Sprouts . . . nutritionally dense, next to irresistable on sub sandwiches, and an exceptional medium for the proliferation of dangerous bacteria.
Sprouts have been called one of the 10 riskiest foods. They have been estimated to have caused 40 percent of foodborne illness outbreaks linked to fresh produce. And now they are implicated in a major Salmonella outbreak linked to Jimmy John’s sandwiches in Illinois. Why? Unlike other fresh produce, seeds need warm and humid conditions to sprout and grow . . . conditions that are also ideal for the growth of bacteria, including Salmonella, Listeria, and E. coli.
In 1999, the FDA issued guidance documents to the sprout industry. The principles are non-binding:
All parties involved in the production of sprouts — seed producers, seed conditioners, and distributors, and sprout producers — should be aware that seeds and sprouted seeds have been recognized as an important cause of foodborne illness. The following recommendations identify the preventive controls that the Food and Drug Administration (FDA) believes should be taken immediately to reduce the risk of raw sprouts serving as a vehicle for foodborne illness and ensure sprouts are not adulterated under the food safety provisions of the Food, Drug, and Cosmetic Act (the act). Failure to adopt effective preventive controls can be considered insanitary conditions which may render food injurious to health. Food produced under such conditions is adulterated under the act (21 U.S.C. 342(a)(4)). FDA will consider enforcement actions against any party who does not have effective preventive controls in place, in particular, microbial testing.
These recommendations are based on the recommendations of the National Advisory Committee on Microbiological Criteria for Foods (NACMCF, 1999) and elaborate on Compliance Policy Guide 7120.28 (CPG 7120.28).

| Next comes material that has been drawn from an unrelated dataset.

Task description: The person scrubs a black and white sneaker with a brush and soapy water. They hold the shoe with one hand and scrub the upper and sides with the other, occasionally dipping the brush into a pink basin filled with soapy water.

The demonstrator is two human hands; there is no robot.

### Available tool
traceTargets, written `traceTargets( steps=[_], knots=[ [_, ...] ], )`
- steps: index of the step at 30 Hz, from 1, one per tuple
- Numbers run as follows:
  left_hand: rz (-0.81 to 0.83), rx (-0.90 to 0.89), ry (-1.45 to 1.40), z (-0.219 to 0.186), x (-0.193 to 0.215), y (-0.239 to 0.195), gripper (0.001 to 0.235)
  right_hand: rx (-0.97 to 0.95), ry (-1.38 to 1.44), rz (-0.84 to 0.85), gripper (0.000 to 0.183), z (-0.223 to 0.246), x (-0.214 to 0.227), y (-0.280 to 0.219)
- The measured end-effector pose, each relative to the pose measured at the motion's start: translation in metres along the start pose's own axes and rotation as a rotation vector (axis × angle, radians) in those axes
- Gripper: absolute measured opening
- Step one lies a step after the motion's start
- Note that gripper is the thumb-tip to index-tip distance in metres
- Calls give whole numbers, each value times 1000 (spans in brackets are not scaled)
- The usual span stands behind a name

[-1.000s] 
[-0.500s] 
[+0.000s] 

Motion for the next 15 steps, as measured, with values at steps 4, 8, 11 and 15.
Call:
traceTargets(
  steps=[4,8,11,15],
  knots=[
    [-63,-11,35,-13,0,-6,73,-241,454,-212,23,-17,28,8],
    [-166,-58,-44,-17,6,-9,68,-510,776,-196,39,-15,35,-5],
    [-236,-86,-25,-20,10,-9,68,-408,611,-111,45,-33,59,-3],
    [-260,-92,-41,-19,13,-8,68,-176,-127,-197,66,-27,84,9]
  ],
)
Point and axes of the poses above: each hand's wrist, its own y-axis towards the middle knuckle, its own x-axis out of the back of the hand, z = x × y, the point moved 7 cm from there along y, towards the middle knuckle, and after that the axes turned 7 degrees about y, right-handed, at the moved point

Seed Production: Seeds for sprout production should be grown under good agricultural practices (GAPs) in order to minimize the likelihood that they will contain pathogenic bacteria. For more information on GAPs, see FDA’s 1998 “Guidance for Industry: Guide to Minimize Microbial Food Safety Hazards for Fresh Fruits and Vegetables”. Copies of this guidance are available on the Internet (http://www.foodsafety.gov/~dms/prodguid.html) …
Seed Conditioning, Storage, and Transportation: Seeds that may be used for sprouting should be conditioned, stored, and transported in a manner that minimizes the likelihood that the seeds will be contaminated with pathogens. For example, seed should be stored in closed or covered containers in a clean dry area dedicated to seed storage. Containers should be positioned off the floor and away from walls to reduce the possibility of contamination by rodents or other pests and to facilitate regular monitoring for pest problems.
Sprout Production: Sprouters should implement appropriate practices to ensure that sprouts are not produced in violation of the act which prohibits the production of food under insanitary conditions which may render food injurious to health (21 U.S.C. 342(a)(4)). In addition to seed treatment and testing for pathogens (see below), sprouters should maintain facilities and equipment in a condition that will protect against contamination. Facilities with poor sanitation can significantly increase the risk of contaminating product. Sprouters should employ good sanitation practices as a standard operating procedure to maintain control throughout all stages of sprout production. Inadequate water quality and poor health and hygienic practices can all increase the risk of food becoming contaminated with pathogens. Sprouters may wish to review 21 CFR Part 110 which sets forth good manufacturing practices (GMPs) in manufacturing, packaging, or holding human food that cover these aspects of food production.
Seed Treatment: Seeds for sprouting should be treated with one or more treatments (such as 20,000 ppm calcium hypochlorite that have been approved for reduction of pathogens in seeds or sprouts. Some treatments can be applied at the sprouting facility while others will have to be applied earlier in the seed production process. However, at least one approved antimicrobial treatment should be applied immediately before sprouting. Sprouters should carefully follow all label directions when mixing and using antimicrobial chemicals.
Testing for Pathogens: Because currently approved antimicrobials have not been shown to be capable of eliminating all pathogens from seed, sprout producers should conduct microbiological testing of spent irrigation water from each production lot to ensure that contaminated product is not distributed. Because testing for pathogens can be done with irrigation water as early as 48 hours into what is generally a 3 to 10 day growing period, producers who plan accordingly can obtain test results before shipping product without losing product shelf-life. Testing, whether done by the producer or contracted out, should be done by trained personnel, in a qualified laboratory, using validated methods.
Traceback: Traceback cannot prevent a foodborne illness outbreak from occurring. However, being able to trace a food back to it’s source quickly can limit the public health and economic impacts of an outbreak, if it occurs. Information gained in traceback investigations may also help prevent future outbreaks. Sprout producers, seed producers, conditioners and distributors should develop and implement systems to facilitate traceback and recalls in the event of a problem. All parties should test their systems in advance of a real problem.